Q - Est-ce qu'il y a vraiment une enveloppe européenne de 400 millions de dollars pour la RDC ?
R - Je ne veux pas m'engager. La loi du genre, quand on fait un point de presse, c'est le droit à la non réponse quand on n'est pas sûr. Je préfère ne pas vous répondre.
Q - Est-ce que c'est une grosse enveloppe, parce qu'on m'a dit que c'était une enveloppe substantielle ?
R - C'est une enveloppe substantielle qui prend en compte notamment des crédits qui n'ont pas été utilisés sur le Zaïre au cours des deux dernières années. Au total il y a une enveloppe substantielle, mais dont les conditions de mobilisation pourraient atteindre 400 millions d'écus, et non pas de dollars, mais en utilisant aussi des crédits FED. J'ajoute que ceci est à mettre en regard d'une dette considérable, accumulée par le Zaïre et dans laquelle la France a une part qui n'est pas négligeable, d'un milliard de dollars. D'où l'intérêt que nous accordons à la réunion proposée des bailleurs de fonds mais dont Mme Rice m'a entretenu, puisque cela fait partie des projets, mais je le répète, avant que nous donnions notre accord pour notre participation, il faut une concertation avec nos partenaires européens.

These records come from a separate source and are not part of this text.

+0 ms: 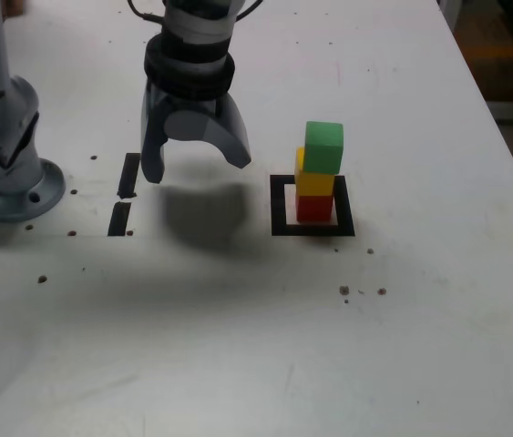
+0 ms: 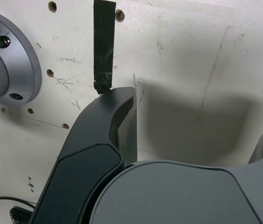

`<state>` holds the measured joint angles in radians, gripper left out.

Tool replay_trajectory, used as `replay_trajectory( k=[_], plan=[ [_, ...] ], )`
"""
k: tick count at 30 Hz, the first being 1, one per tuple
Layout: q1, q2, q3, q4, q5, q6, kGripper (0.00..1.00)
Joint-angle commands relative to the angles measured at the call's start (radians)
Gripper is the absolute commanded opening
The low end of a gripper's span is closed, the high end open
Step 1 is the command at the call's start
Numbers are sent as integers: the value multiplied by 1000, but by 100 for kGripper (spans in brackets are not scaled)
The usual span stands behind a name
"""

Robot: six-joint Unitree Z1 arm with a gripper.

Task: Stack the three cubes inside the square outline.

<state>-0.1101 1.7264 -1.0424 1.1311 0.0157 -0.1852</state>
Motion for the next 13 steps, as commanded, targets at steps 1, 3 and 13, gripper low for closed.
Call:
replay_trajectory(
  k=[1, 3, 13],
  plan=[
    [1, 0, 8, -5, 2, 1, 96],
    [1, 0, 13, -11, 2, 1, 96],
    [1, 2, 43, -36, -13, 5, 96]
  ],
)
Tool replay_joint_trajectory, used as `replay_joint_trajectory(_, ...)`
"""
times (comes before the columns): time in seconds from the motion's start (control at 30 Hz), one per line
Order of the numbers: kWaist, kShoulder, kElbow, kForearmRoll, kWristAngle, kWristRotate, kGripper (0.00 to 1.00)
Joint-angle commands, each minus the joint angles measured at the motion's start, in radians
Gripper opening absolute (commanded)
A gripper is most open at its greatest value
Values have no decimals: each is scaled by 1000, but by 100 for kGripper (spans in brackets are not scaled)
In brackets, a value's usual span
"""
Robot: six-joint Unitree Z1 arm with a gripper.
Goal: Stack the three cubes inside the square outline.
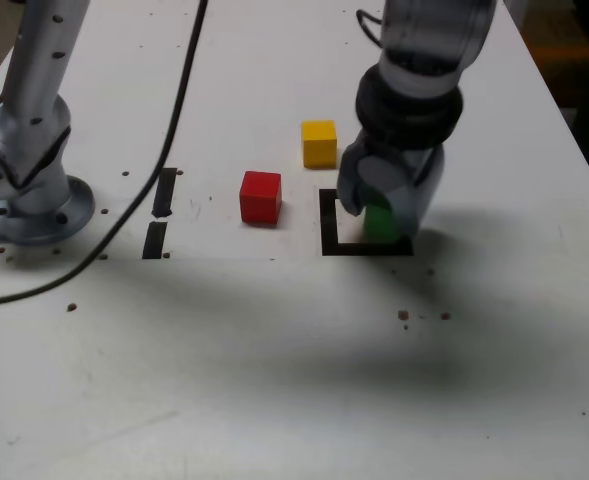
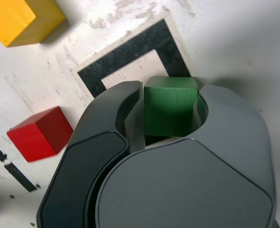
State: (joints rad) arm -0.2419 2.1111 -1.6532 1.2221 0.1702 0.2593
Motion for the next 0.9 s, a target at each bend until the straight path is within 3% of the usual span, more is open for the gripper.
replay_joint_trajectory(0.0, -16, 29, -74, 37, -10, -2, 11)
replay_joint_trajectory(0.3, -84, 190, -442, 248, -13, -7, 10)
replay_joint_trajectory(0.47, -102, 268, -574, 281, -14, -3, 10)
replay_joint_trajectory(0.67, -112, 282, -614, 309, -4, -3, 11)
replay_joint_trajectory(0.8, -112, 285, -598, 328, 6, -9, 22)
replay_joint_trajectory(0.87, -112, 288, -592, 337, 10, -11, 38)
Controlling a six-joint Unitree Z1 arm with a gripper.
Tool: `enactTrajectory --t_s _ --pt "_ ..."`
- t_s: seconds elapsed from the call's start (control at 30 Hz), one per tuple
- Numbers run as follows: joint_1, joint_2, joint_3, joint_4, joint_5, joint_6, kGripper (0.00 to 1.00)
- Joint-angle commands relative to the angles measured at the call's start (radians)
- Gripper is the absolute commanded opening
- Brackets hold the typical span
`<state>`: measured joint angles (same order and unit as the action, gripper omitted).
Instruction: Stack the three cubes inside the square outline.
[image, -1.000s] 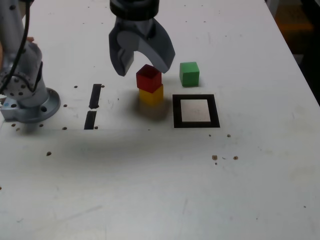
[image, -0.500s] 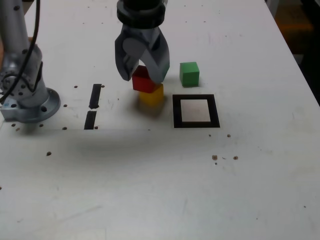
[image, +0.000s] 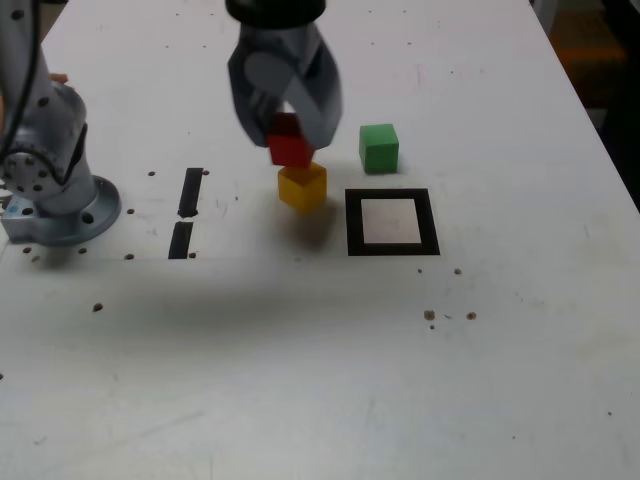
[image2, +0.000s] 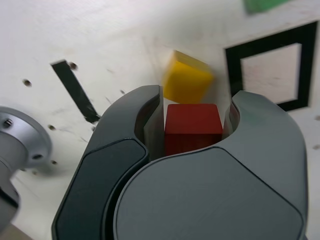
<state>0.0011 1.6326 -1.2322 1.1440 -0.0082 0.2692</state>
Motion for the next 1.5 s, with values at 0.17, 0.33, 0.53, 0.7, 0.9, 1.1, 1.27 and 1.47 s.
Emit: enactTrajectory --t_s 0.17,0.33,0.53,0.7,0.9,1.1,1.27,1.47 --pt "-0.123 0.133 -0.177 0.063 -0.001 -0.205 0.1" --pt "-0.121 0.234 -0.231 0.022 -0.021 -0.284 0.1" --pt "-0.071 0.286 -0.224 0.005 -0.007 -0.335 0.1" --pt "-0.064 0.332 -0.22 -0.015 0.005 -0.351 0.1" --pt "-0.064 0.361 -0.203 -0.056 0.006 -0.359 0.1" --pt "-0.064 0.362 -0.175 -0.076 0.023 -0.375 0.2" --pt "-0.064 0.371 -0.153 -0.088 0.022 -0.382 0.39" --pt "-0.065 0.365 -0.153 -0.091 0.019 -0.368 0.6"
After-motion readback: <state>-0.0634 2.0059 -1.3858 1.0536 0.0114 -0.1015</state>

Je vous dirai enfin que dans tous ces pays où nous avons une relation un peu difficile à cause de l'histoire récente, la Coopération civile continue, même si la Coopération d'Etat à Etat a été suspendue. C'est-à-dire que nous continuons à y avoir, par le truchement des ONG notamment, un certain nombre d'actions en direction de l'éducation et de la santé par exemple, et que si le contexte diplomatique, politique, s'éclaircissait nous pourrions très vite reprendre des actions plus complètes, plus importantes en matière de Coopération au développement.